YOUR TASK. Would you print each of the entries below precisely as given?

START DATA FOR THIS EXERCISE

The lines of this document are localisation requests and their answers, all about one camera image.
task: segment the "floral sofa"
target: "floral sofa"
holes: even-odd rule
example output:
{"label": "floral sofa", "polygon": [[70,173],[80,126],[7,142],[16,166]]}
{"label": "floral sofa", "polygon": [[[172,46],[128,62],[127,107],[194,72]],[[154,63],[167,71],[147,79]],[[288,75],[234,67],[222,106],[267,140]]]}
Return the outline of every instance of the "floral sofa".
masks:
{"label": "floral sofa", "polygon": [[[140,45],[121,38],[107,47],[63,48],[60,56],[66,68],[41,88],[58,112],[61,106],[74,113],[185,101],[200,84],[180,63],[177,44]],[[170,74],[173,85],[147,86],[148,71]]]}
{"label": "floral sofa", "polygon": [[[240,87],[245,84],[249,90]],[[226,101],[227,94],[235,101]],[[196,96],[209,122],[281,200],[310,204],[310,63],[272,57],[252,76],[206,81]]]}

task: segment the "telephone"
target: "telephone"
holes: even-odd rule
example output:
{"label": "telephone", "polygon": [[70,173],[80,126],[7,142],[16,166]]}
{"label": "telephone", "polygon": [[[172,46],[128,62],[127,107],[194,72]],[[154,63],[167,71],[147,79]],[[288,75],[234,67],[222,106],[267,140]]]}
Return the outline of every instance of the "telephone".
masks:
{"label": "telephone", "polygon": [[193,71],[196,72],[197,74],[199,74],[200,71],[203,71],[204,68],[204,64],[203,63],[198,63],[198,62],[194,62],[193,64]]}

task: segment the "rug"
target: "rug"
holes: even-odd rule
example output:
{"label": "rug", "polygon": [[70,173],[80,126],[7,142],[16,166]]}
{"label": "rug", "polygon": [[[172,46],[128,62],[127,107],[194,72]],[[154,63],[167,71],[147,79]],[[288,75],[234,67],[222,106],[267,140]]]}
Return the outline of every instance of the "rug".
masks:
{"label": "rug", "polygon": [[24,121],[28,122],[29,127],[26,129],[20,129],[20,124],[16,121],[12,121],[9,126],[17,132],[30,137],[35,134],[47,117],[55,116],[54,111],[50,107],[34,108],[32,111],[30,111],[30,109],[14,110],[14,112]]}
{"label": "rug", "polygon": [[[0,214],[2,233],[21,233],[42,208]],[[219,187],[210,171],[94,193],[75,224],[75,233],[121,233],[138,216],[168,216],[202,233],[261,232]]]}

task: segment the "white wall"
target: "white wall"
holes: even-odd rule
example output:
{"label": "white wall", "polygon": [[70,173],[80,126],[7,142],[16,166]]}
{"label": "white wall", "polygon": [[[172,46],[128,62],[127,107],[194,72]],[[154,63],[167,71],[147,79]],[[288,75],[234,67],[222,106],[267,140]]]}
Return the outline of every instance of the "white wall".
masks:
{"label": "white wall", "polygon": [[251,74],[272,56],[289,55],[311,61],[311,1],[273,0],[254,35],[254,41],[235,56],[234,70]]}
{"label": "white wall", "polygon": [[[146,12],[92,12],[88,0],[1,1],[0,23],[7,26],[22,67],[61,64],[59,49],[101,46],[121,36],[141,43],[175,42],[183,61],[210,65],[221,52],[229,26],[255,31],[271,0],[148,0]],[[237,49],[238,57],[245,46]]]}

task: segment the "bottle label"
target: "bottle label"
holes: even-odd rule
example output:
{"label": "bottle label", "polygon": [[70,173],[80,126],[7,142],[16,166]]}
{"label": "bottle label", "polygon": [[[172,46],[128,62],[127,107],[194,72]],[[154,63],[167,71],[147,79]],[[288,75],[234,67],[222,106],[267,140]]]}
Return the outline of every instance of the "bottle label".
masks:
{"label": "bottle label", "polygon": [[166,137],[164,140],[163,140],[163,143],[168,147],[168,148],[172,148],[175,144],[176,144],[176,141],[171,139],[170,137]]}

END DATA FOR THIS EXERCISE

RESPONSE TO THE TASK.
The lines of this document are localisation requests and their answers, all about one camera image.
task: segment the "floral sofa"
target: "floral sofa"
holes: even-odd rule
example output:
{"label": "floral sofa", "polygon": [[70,173],[80,126],[7,142],[16,166]]}
{"label": "floral sofa", "polygon": [[[172,46],[128,62],[127,107],[194,72]],[[154,63],[167,71],[147,79]],[[288,75],[234,67],[222,106],[267,140]]]}
Return the outline of every instance of the "floral sofa".
masks:
{"label": "floral sofa", "polygon": [[[140,45],[121,38],[107,47],[63,48],[60,56],[66,68],[41,88],[58,112],[61,106],[74,113],[185,101],[200,84],[180,63],[177,44]],[[170,74],[173,85],[147,86],[148,71]]]}
{"label": "floral sofa", "polygon": [[[240,87],[245,84],[249,90]],[[226,101],[227,94],[235,101]],[[196,96],[209,122],[281,200],[310,204],[310,63],[272,57],[252,76],[206,81]]]}

task: segment the "telephone"
target: "telephone"
holes: even-odd rule
example output:
{"label": "telephone", "polygon": [[70,173],[80,126],[7,142],[16,166]]}
{"label": "telephone", "polygon": [[[172,46],[128,62],[127,107],[194,72]],[[154,63],[167,71],[147,79]],[[288,75],[234,67],[222,106],[267,140]]]}
Return the outline of every instance of the "telephone".
masks:
{"label": "telephone", "polygon": [[193,71],[196,72],[197,74],[199,74],[200,71],[203,71],[204,68],[204,64],[203,63],[198,63],[198,62],[194,62],[193,64]]}

task: segment the "rug"
target: "rug"
holes: even-odd rule
example output:
{"label": "rug", "polygon": [[70,173],[80,126],[7,142],[16,166]]}
{"label": "rug", "polygon": [[[172,46],[128,62],[127,107],[194,72]],[[154,63],[167,71],[147,79]],[[288,75],[234,67],[222,106],[267,140]]]}
Return the outline of every instance of the "rug".
masks:
{"label": "rug", "polygon": [[24,121],[28,122],[29,127],[26,129],[20,129],[20,124],[16,121],[12,121],[9,126],[17,132],[30,137],[35,134],[47,117],[55,116],[54,111],[50,107],[34,108],[32,111],[30,111],[30,109],[14,110],[14,112]]}
{"label": "rug", "polygon": [[[0,214],[2,233],[21,233],[42,208]],[[219,187],[210,171],[94,193],[75,224],[75,233],[121,233],[138,216],[168,216],[202,233],[261,232]]]}

task: segment the "white wall"
target: "white wall"
holes: even-odd rule
example output:
{"label": "white wall", "polygon": [[70,173],[80,126],[7,142],[16,166]]}
{"label": "white wall", "polygon": [[[172,46],[128,62],[127,107],[194,72]],[[154,63],[167,71],[147,79]],[[288,75],[234,67],[222,106],[267,140]]]}
Return the outline of every instance of the "white wall".
masks:
{"label": "white wall", "polygon": [[251,74],[272,56],[289,55],[311,61],[311,1],[273,0],[254,35],[254,41],[235,56],[234,70]]}
{"label": "white wall", "polygon": [[[146,12],[92,12],[88,0],[1,1],[0,23],[7,26],[22,67],[61,64],[59,49],[101,46],[121,36],[141,43],[175,42],[183,61],[210,65],[221,52],[229,26],[255,31],[271,0],[148,0]],[[237,49],[238,57],[245,46]]]}

task: segment the "bottle label"
target: "bottle label"
holes: even-odd rule
example output:
{"label": "bottle label", "polygon": [[70,173],[80,126],[7,142],[16,166]]}
{"label": "bottle label", "polygon": [[[172,46],[128,62],[127,107],[194,72]],[[154,63],[167,71],[147,79]],[[288,75],[234,67],[222,106],[267,140]]]}
Return the outline of every instance of the "bottle label".
masks:
{"label": "bottle label", "polygon": [[166,137],[164,140],[163,140],[163,143],[168,147],[168,148],[172,148],[175,144],[176,144],[176,141],[171,139],[170,137]]}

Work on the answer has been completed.